By contrast, yellow perch that may be feeding on minnows, shiners or other fish species will need larger mouths so they can capture and effectively feed on this food source. A small perch may have a larger mouth than the mouth of a trophy caliber fish feeding on aquatic bugs.
You can learn a lot about the fish in the vicinity just by looking at your flasher screen. Often times, small perch, bluegill and other species may be found all over you screen, but not taking your bait. However, when these marks disappear, it could mean a larger species that may prey on them is in the area.
Many people get frustrated when they are only finding these small fish, but this may not be a bad thing. Often times, larger fish waiting to feed are often not far away.
You can often quite easily find lake survey reports on many of the lakes you are looking to fish. The South Dakota Fisheries Report Viewer is an excellent place for anglers looking to fish South Dakota to start. You can get a sense of what type of predator/prey relationships will be going on just by looking at this report, long before you get to the lake.
If you see an abundance of small perch in the survey, you can expect this is what walleyes will be keying on. The same can be said for bluegill and largemouth bass. Now, keep in mind what type of gear is being used for these surveys. An abundance of small fish may be able to swim in and out of a larger meshed net, that would capture a larger adult species. Though they should not be considered gospel, reading and understanding these reports can really help you have a successful day on the water.
Successful Predators Make for Tough Fishing
While a large population of small fish can mean happy predators, this means the predators are very well fed. Walleye that have been gorging on an abundance of small perch often don’t need to feed regularly. This means the angler really has to catch these fish at the right time.
The argument could be made that you would want to fish away from where the prey is, but this isn’t necessarily true. If the predators can’t find prey, they continue to search until they find it. Once they have found it, they often will be keeping close tabs on it.

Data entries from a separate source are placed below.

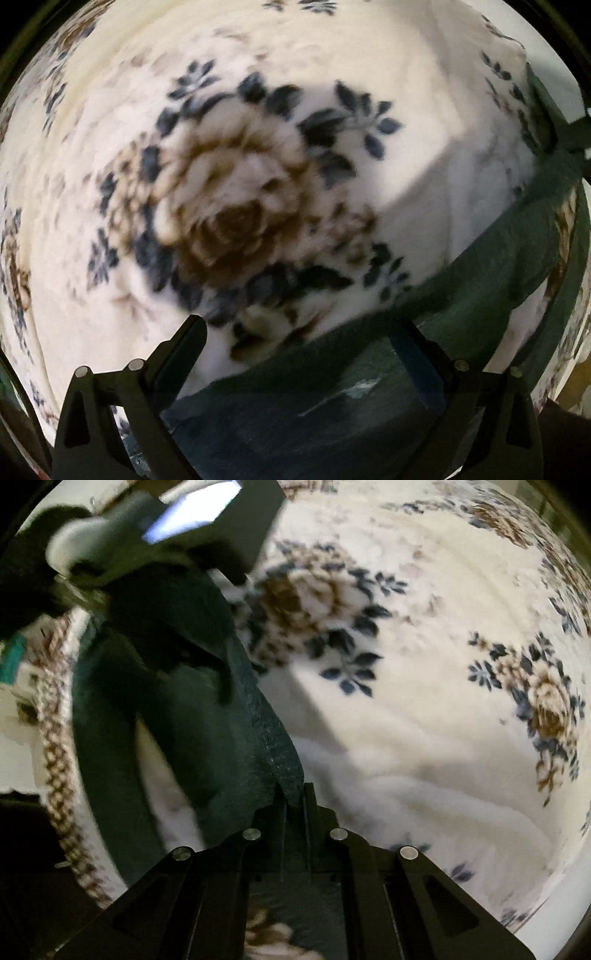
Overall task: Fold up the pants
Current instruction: 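Grasp the hems with both grippers and fold them over toward the waistband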
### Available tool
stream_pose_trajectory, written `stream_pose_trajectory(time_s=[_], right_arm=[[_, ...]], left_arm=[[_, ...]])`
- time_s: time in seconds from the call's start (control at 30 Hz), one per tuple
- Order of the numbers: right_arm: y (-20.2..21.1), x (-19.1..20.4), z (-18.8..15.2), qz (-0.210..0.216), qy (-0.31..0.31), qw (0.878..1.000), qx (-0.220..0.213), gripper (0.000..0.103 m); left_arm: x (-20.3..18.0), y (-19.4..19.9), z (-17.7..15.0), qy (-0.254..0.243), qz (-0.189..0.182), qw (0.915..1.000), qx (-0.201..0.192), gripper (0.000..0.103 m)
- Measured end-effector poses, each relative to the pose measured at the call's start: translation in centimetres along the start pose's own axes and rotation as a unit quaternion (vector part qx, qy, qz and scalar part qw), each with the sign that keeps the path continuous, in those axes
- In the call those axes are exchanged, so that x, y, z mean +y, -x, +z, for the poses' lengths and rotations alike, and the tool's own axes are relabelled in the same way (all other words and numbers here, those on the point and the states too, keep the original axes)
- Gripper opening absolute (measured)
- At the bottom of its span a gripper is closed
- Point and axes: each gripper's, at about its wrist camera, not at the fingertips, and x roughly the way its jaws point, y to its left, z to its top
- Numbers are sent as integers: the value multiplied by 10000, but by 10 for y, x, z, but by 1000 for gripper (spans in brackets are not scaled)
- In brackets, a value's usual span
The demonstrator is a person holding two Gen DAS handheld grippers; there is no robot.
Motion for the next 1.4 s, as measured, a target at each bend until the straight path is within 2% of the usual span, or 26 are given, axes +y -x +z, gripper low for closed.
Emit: stream_pose_trajectory(time_s=[0.03, 0.07, 0.1, 0.13, 0.17, 0.23, 0.33, 0.5, 0.6, 0.67, 0.73, 0.83, 0.9, 1.0, 1.1, 1.17, 1.23, 1.3, 1.4], right_arm=[[4, 1, -5, -10, -43, 9999, -94, 8], [10, 11, -5, 12, -104, 9999, -131, 8], [12, 21, -1, 31, -187, 9996, -190, 8], [13, 21, -5, 19, -253, 9994, -254, 8], [8, 35, 4, 11, -278, 9993, -263, 8], [10, 38, 1, -12, -492, 9982, -357, 8], [25, 50, -8, 30, -815, 9954, -494, 8], [39, 74, -22, 88, -1444, 9875, -623, 8], [49, 93, -41, 277, -1936, 9782, -705, 8], [53, 109, -54, 412, -2255, 9704, -754, 8], [52, 125, -71, 616, -2691, 9582, -757, 8], [38, 153, -100, 903, -3228, 9396, -690, 8], [20, 173, -119, 981, -3577, 9268, -595, 8], [-11, 195, -140, 953, -3948, 9130, -395, 8], [-45, 207, -154, 899, -4233, 9014, -161, 8], [-65, 212, -160, 826, -4399, 8943, -16, 9], [-78, 210, -162, 779, -4556, 8868, 62, 9], [-83, 207, -165, 754, -4727, 8780, 90, 9], [-80, 209, -160, 634, -4755, 8772, 218, 12]], left_arm=[[-3, 1, 3, -17, -122, 9999, -43, 74], [-6, 0, 5, -3, -319, 9995, -64, 61], [-9, 1, 6, 43, -581, 9983, -93, 36], [-14, 3, 6, 79, -747, 9971, -131, 23], [-21, 5, 5, 62, -683, 9975, -193, 21], [-30, 9, 1, 123, -603, 9975, -344, 15], [-40, 18, -12, 528, -710, 9943, -590, 12], [-62, 39, -42, 1453, -1089, 9798, -838, 10], [-81, 57, -81, 2159, -1531, 9603, -879, 10], [-94, 61, -107, 2602, -1894, 9433, -815, 10], [-89, 69, -138, 2954, -2126, 9285, -740, 10], [-104, 60, -175, 3440, -2369, 9066, -603, 10], [-114, 43, -193, 3664, -2425, 8972, -454, 10], [-126, 7, -203, 3929, -2456, 8858, -239, 10], [-133, -24, -207, 4078, -2461, 8792, -98, 10], [-137, -40, -205, 4091, -2424, 8797, -38, 11], [-141, -40, -199, 4016, -2339, 8854, -49, 12], [-147, -33, -192, 3886, -2173, 8954, -70, 12], [-157, -18, -183, 3743, -1912, 9074, 9, 12]])
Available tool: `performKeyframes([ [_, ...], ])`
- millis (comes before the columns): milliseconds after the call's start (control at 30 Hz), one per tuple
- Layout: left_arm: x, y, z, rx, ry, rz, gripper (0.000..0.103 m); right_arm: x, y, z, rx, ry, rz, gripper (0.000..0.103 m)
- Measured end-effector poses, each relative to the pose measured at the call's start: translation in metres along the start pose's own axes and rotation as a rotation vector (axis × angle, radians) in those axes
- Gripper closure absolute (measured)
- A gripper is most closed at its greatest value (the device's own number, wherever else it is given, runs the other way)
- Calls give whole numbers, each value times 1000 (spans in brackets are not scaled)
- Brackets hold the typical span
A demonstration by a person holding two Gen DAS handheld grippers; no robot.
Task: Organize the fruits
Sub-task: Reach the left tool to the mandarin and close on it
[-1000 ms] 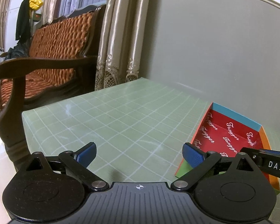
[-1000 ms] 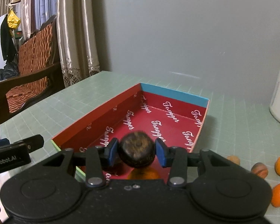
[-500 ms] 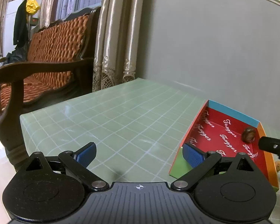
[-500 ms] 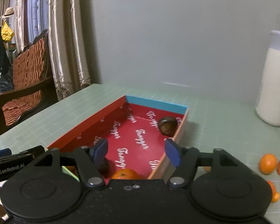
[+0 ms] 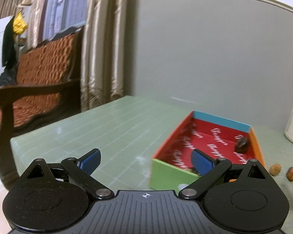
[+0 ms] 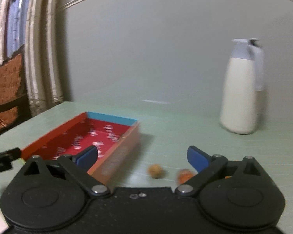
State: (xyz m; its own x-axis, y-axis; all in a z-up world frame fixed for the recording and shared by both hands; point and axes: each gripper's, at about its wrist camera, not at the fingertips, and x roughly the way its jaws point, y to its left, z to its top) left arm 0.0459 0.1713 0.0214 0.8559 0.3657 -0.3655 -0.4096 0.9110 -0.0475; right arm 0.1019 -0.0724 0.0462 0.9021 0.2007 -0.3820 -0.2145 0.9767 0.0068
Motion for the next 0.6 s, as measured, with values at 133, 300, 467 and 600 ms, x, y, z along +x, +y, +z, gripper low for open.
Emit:
performKeyframes([
  [133,-8,-23,-1,39,-33,-54,5,-8,-37,-10,52,-19,-77,4],
  [300,-25,-56,-6,114,-90,-151,5,-15,-82,-26,119,-44,-207,3],
  [467,-41,-91,-10,178,-131,-255,5,-25,-117,-44,188,-62,-292,2],
  [600,-44,-117,-15,213,-123,-320,5,-30,-136,-52,212,-61,-351,2],
])
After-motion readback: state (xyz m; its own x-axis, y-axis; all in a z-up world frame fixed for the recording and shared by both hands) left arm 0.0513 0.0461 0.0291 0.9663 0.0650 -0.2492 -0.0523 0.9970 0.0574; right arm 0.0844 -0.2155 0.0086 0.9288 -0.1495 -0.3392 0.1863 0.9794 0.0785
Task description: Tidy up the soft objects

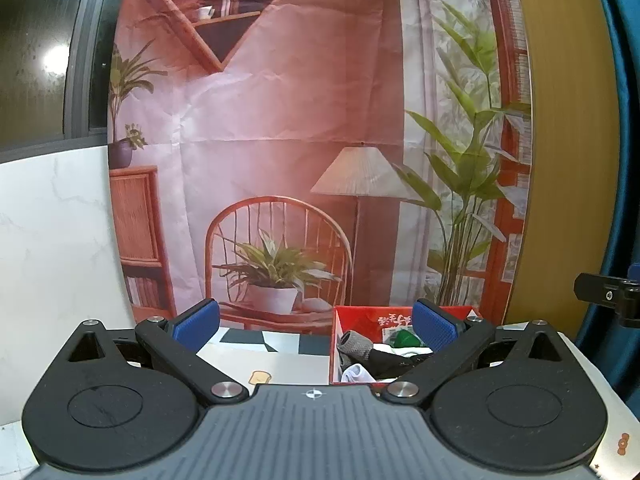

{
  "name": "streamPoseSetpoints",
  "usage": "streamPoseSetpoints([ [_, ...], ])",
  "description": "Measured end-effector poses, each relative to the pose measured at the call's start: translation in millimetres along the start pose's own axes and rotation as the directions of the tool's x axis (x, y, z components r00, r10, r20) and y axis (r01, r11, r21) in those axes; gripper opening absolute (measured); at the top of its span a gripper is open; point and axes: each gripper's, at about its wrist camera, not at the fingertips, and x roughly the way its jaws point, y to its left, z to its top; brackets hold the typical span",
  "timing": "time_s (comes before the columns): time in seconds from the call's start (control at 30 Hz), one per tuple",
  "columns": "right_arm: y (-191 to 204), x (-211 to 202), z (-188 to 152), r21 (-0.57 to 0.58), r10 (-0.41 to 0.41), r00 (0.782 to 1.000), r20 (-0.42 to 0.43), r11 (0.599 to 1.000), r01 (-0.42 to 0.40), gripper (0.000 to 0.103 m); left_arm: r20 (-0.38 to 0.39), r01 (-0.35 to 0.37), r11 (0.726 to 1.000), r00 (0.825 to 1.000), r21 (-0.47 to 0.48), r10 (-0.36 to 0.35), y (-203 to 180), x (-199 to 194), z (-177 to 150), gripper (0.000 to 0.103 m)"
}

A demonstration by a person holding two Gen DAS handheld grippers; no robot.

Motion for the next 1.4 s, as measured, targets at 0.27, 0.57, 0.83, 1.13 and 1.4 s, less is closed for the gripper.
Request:
streamPoseSetpoints([
  [0.27,0.1,0.0,0.1,0.001,0.003,1.000,-0.001,1.000,-0.003,0.103,-0.005,0.011,1.000,1.000,-0.010,-0.011,2.2,0.3,-0.1,0.103],
  [0.57,1.7,-0.9,-0.2,0.001,0.005,1.000,0.001,1.000,-0.005,0.103,-0.003,0.018,1.000,1.000,-0.016,-0.018,3.7,-0.6,-0.8,0.103],
  [0.83,4.9,-1.0,0.5,0.000,0.006,1.000,-0.001,1.000,-0.006,0.103,-0.001,0.020,1.000,1.000,-0.014,-0.020,3.6,-1.6,-0.9,0.103],
  [1.13,4.8,-1.2,0.7,0.001,0.005,1.000,-0.002,1.000,-0.005,0.103,0.000,0.018,1.000,1.000,-0.017,-0.018,4.0,-2.3,-1.4,0.103],
  [1.4,5.3,-1.1,0.9,0.001,0.005,1.000,-0.003,1.000,-0.005,0.103,0.006,0.012,1.000,1.000,-0.021,-0.012,3.7,-4.2,-1.9,0.103],
])
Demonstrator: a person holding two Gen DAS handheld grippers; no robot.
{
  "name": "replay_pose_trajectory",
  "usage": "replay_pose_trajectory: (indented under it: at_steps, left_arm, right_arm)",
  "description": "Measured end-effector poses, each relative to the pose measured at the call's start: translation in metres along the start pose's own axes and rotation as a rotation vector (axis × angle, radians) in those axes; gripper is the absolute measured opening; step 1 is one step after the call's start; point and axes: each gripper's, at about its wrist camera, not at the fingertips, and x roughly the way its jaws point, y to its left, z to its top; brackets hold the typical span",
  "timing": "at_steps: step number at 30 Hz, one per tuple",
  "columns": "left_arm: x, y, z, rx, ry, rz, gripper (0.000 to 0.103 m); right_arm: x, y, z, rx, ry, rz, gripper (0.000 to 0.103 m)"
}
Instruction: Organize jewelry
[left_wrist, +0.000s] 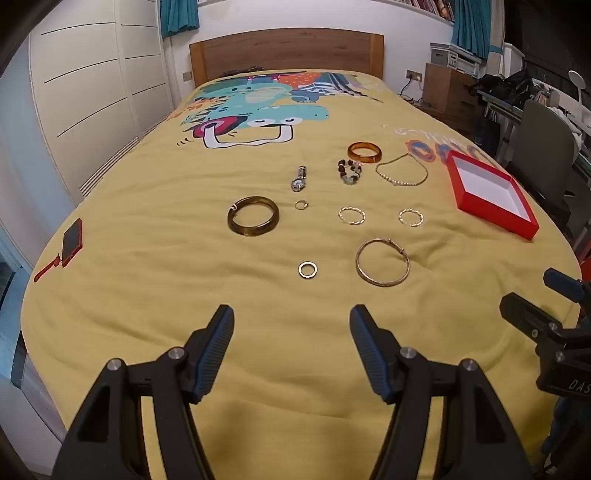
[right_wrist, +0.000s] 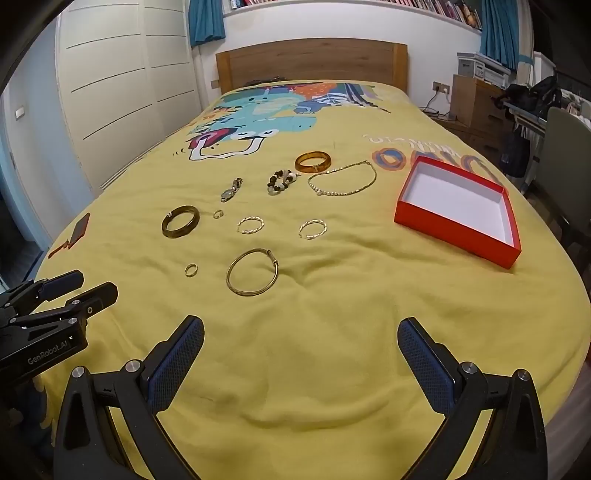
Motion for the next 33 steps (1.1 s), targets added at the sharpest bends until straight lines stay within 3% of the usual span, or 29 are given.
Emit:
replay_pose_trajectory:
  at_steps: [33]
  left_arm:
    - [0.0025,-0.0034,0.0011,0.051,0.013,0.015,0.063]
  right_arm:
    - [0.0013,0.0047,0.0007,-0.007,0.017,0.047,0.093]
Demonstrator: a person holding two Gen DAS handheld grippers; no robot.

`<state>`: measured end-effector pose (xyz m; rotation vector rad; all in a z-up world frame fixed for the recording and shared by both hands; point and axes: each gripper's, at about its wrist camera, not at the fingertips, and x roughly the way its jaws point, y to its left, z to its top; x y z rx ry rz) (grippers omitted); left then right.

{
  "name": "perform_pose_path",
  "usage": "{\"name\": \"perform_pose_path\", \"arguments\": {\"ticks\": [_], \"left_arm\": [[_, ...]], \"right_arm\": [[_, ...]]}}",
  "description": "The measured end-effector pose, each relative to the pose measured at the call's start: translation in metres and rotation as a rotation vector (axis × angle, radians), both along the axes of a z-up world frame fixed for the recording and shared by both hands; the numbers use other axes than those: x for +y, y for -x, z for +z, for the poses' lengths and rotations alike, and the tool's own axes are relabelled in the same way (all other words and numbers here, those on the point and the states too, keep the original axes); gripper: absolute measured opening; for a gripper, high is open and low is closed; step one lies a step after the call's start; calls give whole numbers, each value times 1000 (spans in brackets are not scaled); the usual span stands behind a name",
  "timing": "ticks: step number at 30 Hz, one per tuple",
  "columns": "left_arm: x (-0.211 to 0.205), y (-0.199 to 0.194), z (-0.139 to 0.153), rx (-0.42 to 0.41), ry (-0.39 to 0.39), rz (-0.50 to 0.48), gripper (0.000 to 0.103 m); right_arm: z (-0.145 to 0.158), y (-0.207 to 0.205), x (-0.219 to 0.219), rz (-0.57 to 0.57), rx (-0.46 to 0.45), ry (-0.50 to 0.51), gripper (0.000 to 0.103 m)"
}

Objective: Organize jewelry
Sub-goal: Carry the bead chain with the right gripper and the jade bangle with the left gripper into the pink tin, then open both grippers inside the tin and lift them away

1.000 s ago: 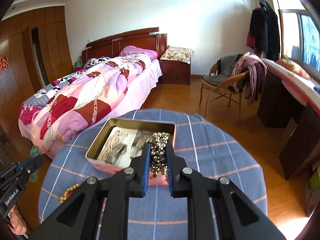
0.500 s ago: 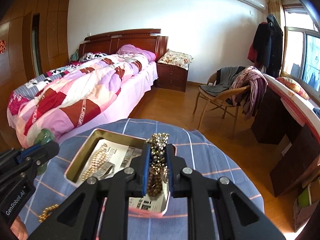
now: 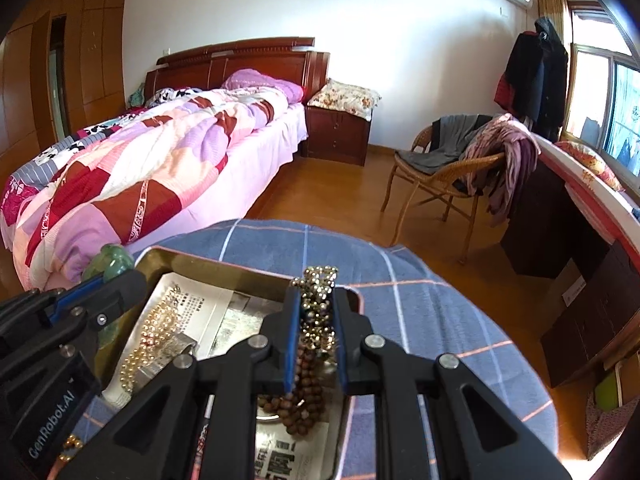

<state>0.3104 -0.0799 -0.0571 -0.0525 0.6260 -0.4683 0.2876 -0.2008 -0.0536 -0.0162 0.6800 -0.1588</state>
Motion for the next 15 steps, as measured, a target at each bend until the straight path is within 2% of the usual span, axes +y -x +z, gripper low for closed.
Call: {"name": "perform_pose_path", "arguments": {"ticks": [8, 12, 15], "left_arm": [[-11, -8, -27, 50, -43, 2, 7], [-13, -8, -29, 42, -79, 17, 7], [-12, -10, -30, 50, -96, 44, 10]], "right_arm": [[-24, -11, -1, 0, 48, 14, 18], [-29, -10, -1, 9, 50, 24, 19], [-30, -7, -2, 18, 44, 15, 27]]}}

Yes, a fish away from the primary prey source may be hungry, but it won’t be sticking around long.
Once you’ve found where the prey are, you’ll find the greatest concentration of predators. The more of the species you’re targeting, the higher the chances are you can get one or several to bite. Find the lowest relevant element of the food chain and you’ll often be able to work your way up to the species you are targeting.
Don’t fall into the belief that northern pike, lake trout or other large fish are the only predators in the water. At a certain level, even zooplankton is a predator. Whether you’re fishing for walleye, northern pike or even bluegill and perch don’t be afraid to treat them like a predator. Fish aggressively, play the cat-and-mouse game and treat every fish as a critter looking to eat another critter for their own survival. In reality, it’s how every fish in the water survives. Good fishing!